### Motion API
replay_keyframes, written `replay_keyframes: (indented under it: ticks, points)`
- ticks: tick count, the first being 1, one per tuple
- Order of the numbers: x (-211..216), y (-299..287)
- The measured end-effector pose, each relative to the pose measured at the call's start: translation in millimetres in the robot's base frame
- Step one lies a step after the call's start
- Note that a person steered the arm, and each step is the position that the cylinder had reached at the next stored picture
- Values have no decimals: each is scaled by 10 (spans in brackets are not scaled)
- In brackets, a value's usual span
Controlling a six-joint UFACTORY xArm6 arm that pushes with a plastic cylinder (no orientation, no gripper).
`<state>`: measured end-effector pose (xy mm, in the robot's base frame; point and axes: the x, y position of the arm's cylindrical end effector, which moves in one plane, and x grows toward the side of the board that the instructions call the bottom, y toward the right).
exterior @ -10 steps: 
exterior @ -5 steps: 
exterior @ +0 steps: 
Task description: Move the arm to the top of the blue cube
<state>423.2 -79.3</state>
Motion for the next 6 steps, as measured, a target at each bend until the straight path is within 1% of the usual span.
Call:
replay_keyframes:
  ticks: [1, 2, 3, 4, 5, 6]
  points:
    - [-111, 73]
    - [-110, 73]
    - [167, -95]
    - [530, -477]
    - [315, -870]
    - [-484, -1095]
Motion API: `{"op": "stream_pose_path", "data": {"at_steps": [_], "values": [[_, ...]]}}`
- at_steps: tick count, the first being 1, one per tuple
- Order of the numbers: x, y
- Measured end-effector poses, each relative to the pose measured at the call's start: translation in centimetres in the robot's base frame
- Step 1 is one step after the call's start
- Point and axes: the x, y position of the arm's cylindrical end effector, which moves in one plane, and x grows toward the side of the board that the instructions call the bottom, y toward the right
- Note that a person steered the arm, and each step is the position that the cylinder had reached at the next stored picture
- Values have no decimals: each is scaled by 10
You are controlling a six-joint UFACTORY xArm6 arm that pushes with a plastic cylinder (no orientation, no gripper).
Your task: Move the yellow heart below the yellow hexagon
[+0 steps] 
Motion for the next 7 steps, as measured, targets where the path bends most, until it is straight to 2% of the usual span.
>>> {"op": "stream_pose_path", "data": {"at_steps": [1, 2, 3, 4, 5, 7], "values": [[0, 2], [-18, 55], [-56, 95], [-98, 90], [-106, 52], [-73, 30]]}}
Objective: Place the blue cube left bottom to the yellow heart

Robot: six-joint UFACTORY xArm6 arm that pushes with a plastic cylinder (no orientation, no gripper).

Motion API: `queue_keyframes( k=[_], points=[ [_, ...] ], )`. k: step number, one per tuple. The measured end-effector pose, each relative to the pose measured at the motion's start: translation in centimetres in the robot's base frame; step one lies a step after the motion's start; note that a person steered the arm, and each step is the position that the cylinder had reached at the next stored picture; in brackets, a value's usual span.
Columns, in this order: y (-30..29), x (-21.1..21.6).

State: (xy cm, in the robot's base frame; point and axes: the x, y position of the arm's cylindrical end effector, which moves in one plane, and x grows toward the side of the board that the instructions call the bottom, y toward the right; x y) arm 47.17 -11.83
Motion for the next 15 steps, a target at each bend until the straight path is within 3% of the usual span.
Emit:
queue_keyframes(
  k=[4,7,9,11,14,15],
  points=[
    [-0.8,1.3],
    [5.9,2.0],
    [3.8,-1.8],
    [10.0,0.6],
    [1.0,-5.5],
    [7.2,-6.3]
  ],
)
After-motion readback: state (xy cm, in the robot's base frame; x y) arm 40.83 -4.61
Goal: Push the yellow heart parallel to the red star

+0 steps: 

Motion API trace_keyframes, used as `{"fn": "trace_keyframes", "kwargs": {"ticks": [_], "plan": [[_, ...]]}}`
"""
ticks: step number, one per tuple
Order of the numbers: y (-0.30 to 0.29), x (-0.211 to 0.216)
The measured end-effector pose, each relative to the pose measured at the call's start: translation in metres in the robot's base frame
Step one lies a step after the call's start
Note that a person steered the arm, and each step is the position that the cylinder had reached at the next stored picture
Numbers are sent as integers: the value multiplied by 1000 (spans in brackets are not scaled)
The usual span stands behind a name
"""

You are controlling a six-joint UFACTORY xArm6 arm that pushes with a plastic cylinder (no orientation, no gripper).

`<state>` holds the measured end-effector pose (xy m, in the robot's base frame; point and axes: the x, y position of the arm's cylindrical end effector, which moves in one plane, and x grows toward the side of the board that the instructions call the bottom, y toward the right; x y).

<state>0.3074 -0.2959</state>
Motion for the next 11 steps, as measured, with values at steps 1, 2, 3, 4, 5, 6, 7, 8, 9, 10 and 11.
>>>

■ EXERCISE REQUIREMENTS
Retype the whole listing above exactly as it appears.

■ TASK SOLUTION
### Motion API
replay_keyframes, written `replay_keyframes: (indented under it: ticks, points)`
- ticks: tick count, the first being 1, one per tuple
- Order of the numbers: x (-211..216), y (-299..287)
- The measured end-effector pose, each relative to the pose measured at the call's start: translation in millimetres in the robot's base frame
- Step one lies a step after the call's start
- Note that a person steered the arm, and each step is the position that the cylinder had reached at the next stored picture
- Values have no decimals: each is scaled by 10 (spans in brackets are not scaled)
- In brackets, a value's usual span
Controlling a six-joint UFACTORY xArm6 arm that pushes with a plastic cylinder (no orientation, no gripper).
`<state>`: measured end-effector pose (xy mm, in the robot's base frame; point and axes: the x, y position of the arm's cylindrical end effector, which moves in one plane, and x grows toward the side of the board that the instructions call the bottom, y toward the right).
exterior @ -10 steps: 
exterior @ -5 steps: 
exterior @ +0 steps: 
Task description: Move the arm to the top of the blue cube
<state>423.2 -79.3</state>
Motion for the next 6 steps, as measured, a target at each bend until the straight path is within 1% of the usual span.
Call:
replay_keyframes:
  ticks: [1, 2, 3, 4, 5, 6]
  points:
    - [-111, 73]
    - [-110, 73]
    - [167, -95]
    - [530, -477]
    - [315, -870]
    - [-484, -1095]
Motion API: `{"op": "stream_pose_path", "data": {"at_steps": [_], "values": [[_, ...]]}}`
- at_steps: tick count, the first being 1, one per tuple
- Order of the numbers: x, y
- Measured end-effector poses, each relative to the pose measured at the call's start: translation in centimetres in the robot's base frame
- Step 1 is one step after the call's start
- Point and axes: the x, y position of the arm's cylindrical end effector, which moves in one plane, and x grows toward the side of the board that the instructions call the bottom, y toward the right
- Note that a person steered the arm, and each step is the position that the cylinder had reached at the next stored picture
- Values have no decimals: each is scaled by 10
You are controlling a six-joint UFACTORY xArm6 arm that pushes with a plastic cylinder (no orientation, no gripper).
Your task: Move the yellow heart below the yellow hexagon
[+0 steps] 
Motion for the next 7 steps, as measured, targets where the path bends most, until it is straight to 2% of the usual span.
>>> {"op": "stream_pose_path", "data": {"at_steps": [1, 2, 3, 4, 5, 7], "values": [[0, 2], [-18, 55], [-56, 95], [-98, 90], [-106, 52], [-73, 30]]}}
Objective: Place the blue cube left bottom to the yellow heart

Robot: six-joint UFACTORY xArm6 arm that pushes with a plastic cylinder (no orientation, no gripper).

Motion API: `queue_keyframes( k=[_], points=[ [_, ...] ], )`. k: step number, one per tuple. The measured end-effector pose, each relative to the pose measured at the motion's start: translation in centimetres in the robot's base frame; step one lies a step after the motion's start; note that a person steered the arm, and each step is the position that the cylinder had reached at the next stored picture; in brackets, a value's usual span.
Columns, in this order: y (-30..29), x (-21.1..21.6).

State: (xy cm, in the robot's base frame; point and axes: the x, y position of the arm's cylindrical end effector, which moves in one plane, and x grows toward the side of the board that the instructions call the bottom, y toward the right; x y) arm 47.17 -11.83
Motion for the next 15 steps, a target at each bend until the straight path is within 3% of the usual span.
Emit:
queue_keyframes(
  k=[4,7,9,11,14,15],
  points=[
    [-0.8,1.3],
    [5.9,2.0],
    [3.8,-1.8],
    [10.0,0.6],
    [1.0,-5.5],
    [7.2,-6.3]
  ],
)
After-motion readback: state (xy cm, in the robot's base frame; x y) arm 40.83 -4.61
Goal: Push the yellow heart parallel to the red star

+0 steps: 

Motion API trace_keyframes, used as `{"fn": "trace_keyframes", "kwargs": {"ticks": [_], "plan": [[_, ...]]}}`
"""
ticks: step number, one per tuple
Order of the numbers: y (-0.30 to 0.29), x (-0.211 to 0.216)
The measured end-effector pose, each relative to the pose measured at the call's start: translation in metres in the robot's base frame
Step one lies a step after the call's start
Note that a person steered the arm, and each step is the position that the cylinder had reached at the next stored picture
Numbers are sent as integers: the value multiplied by 1000 (spans in brackets are not scaled)
The usual span stands behind a name
"""

You are controlling a six-joint UFACTORY xArm6 arm that pushes with a plastic cylinder (no orientation, no gripper).

`<state>` holds the measured end-effector pose (xy m, in the robot's base frame; point and axes: the x, y position of the arm's cylindrical end effector, which moves in one plane, and x grows toward the side of the board that the instructions call the bottom, y toward the right; x y).

<state>0.3074 -0.2959</state>
Motion for the next 11 steps, as measured, with values at steps 1, 2, 3, 4, 5, 6, 7, 8, 9, 10 and 11.
>>>

The exercise is complete.